Hellenic Traders
- ' Over the Wine Dark Sea (2001) The Gryphon's Skull (2002) The Sacred Land (2003) Owls to Athens (2004) Salamis (2020) '
- Author: H.N. Turteltaub
- Country: United States
- Language: English
- Genre: Historical fiction
- Publisher: TOR (first four books) CAEZIK SF & Fantasy (fifth book)
- Published: 2001–2004, 2020
- Media type: Print (hardback & paperback)

= Hellenic Traders =

Series of historical fiction books written by H. N. Turteltaub

Hellenic Traders refers to a series of historical fiction books published by TOR and written by H.N. Turteltaub (a pseudonym of Harry Turtledove).

The books center around cousins Menedemos and Sostratos who work as seaborne traders in the years following the death of Alexander the Great.

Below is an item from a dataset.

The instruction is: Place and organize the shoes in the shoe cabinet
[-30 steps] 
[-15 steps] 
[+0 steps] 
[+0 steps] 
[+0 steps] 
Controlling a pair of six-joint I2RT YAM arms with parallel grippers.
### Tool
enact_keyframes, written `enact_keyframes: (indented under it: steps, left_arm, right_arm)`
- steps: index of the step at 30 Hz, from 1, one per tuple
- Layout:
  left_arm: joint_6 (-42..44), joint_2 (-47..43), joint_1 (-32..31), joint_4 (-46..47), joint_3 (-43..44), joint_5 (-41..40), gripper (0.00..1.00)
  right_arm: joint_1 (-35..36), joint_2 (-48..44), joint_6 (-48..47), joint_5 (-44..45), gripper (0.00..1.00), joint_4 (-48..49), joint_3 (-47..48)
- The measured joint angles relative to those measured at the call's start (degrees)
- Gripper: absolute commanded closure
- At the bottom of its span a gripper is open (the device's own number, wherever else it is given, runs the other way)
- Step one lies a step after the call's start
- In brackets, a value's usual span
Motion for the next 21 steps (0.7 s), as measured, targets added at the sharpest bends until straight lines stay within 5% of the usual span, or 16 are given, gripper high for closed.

The series is notable for a high degree of historical accuracy.

After Tor allowed the series to go out of print, PhoenixPick acquired the rights to the series and all four books were reprinted and reissued under Turtledove's name from 2013 to 2015.

The series currently consists of five books:

- Over the Wine Dark Sea (2001, re-released September 2013)
- The Gryphon's Skull (2002, re-released April 2014)
- The Sacred Land (2003, re-released December 2014)
- Owls to Athens (2004, re-released March 2015)
- Salamis (2020) (Note: Harry Turtledove is listed as the author, not the pseudonym H.N. Turteltaub used in the other four books.)

Turtledove's other historical novel, Justinian, set in the early Byzantine Empire, deals with the same geographic area, though it otherwise is not connected with the Hellenic Traders series.